DATA SEGMENT:
Start of Block
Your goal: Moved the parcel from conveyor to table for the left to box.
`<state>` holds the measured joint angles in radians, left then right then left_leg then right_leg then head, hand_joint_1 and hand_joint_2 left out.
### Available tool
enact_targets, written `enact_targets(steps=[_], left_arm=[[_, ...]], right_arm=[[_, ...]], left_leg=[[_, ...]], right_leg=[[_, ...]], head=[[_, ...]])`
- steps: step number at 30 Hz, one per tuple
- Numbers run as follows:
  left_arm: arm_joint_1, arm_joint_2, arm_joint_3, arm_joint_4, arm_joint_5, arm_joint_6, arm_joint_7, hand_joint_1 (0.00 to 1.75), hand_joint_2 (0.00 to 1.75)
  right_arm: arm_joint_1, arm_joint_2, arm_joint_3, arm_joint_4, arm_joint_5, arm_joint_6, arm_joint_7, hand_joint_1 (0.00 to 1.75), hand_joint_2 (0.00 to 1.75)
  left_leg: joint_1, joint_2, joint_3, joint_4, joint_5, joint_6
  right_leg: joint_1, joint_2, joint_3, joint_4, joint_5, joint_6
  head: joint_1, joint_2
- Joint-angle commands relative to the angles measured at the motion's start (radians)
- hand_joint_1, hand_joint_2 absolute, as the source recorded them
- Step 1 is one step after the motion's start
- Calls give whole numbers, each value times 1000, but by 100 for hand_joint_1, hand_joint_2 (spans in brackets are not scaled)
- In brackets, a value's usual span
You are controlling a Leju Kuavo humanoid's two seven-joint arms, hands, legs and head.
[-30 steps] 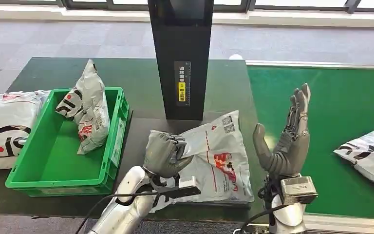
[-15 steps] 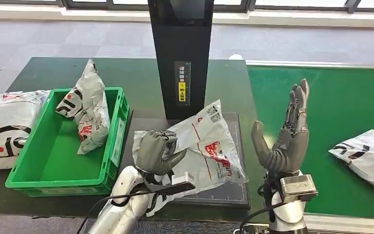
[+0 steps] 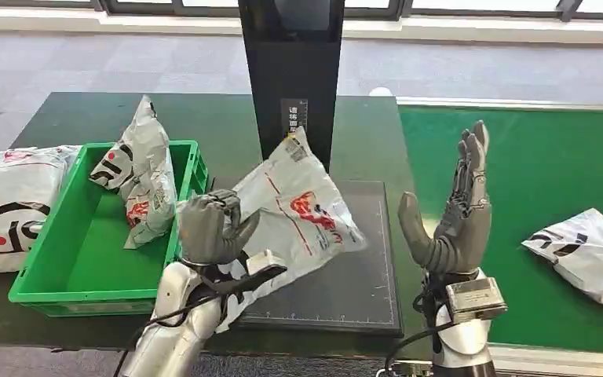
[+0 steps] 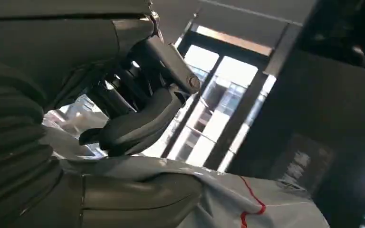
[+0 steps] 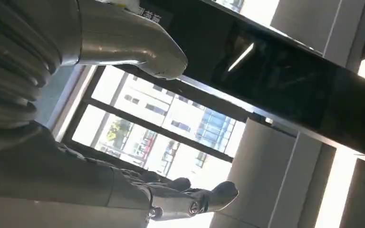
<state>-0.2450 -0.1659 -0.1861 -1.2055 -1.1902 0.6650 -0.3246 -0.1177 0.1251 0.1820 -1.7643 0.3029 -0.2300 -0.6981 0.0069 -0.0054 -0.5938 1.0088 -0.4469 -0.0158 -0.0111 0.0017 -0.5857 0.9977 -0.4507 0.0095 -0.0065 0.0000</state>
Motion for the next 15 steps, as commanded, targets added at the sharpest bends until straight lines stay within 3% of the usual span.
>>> enact_targets(steps=[1, 9, 11, 15], left_arm=[[-10, 81, 348, -212, -19, 33, -45, 175, 175], [-10, 75, 348, -214, -20, 33, -50, 175, 175], [-26, 44, 440, -249, -51, 33, -70, 175, 175], [-142, 137, 511, -96, -58, 33, -15, 175, 175]], right_arm=[[-34, 16, 11, 91, -2, 2, 0, 0, 175], [-32, 14, 12, 89, -3, 1, 0, 0, 175], [-21, 19, 5, 83, 1, 3, 0, 0, 175], [-12, 42, -15, 80, 23, 21, 0, 0, 175]], left_leg=[[1, 9, 2, -1, -1, 0], [0, 2, 4, -2, 1, 0], [0, 3, 3, -2, 0, 0], [1, 2, 2, -1, 1, -1]], right_leg=[[1, 8, -1, 0, 2, -1], [0, 2, 2, -2, 0, -1], [0, 3, 2, -1, 0, -1], [1, 1, 0, 0, 0, -2]], head=[[0, 0], [0, 0], [0, 0], [0, 0]])
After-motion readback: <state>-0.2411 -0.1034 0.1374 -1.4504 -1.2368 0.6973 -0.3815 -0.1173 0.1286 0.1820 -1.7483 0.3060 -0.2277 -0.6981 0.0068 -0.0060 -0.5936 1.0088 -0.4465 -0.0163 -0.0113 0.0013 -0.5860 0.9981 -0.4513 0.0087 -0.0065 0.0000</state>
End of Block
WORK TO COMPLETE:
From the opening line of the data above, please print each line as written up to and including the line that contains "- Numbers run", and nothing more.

SOLVED PROBLEM:
Your goal: Moved the parcel from conveyor to table for the left to box.
`<state>` holds the measured joint angles in radians, left then right then left_leg then right_leg then head, hand_joint_1 and hand_joint_2 left out.
### Available tool
enact_targets, written `enact_targets(steps=[_], left_arm=[[_, ...]], right_arm=[[_, ...]], left_leg=[[_, ...]], right_leg=[[_, ...]], head=[[_, ...]])`
- steps: step number at 30 Hz, one per tuple
- Numbers run as follows:

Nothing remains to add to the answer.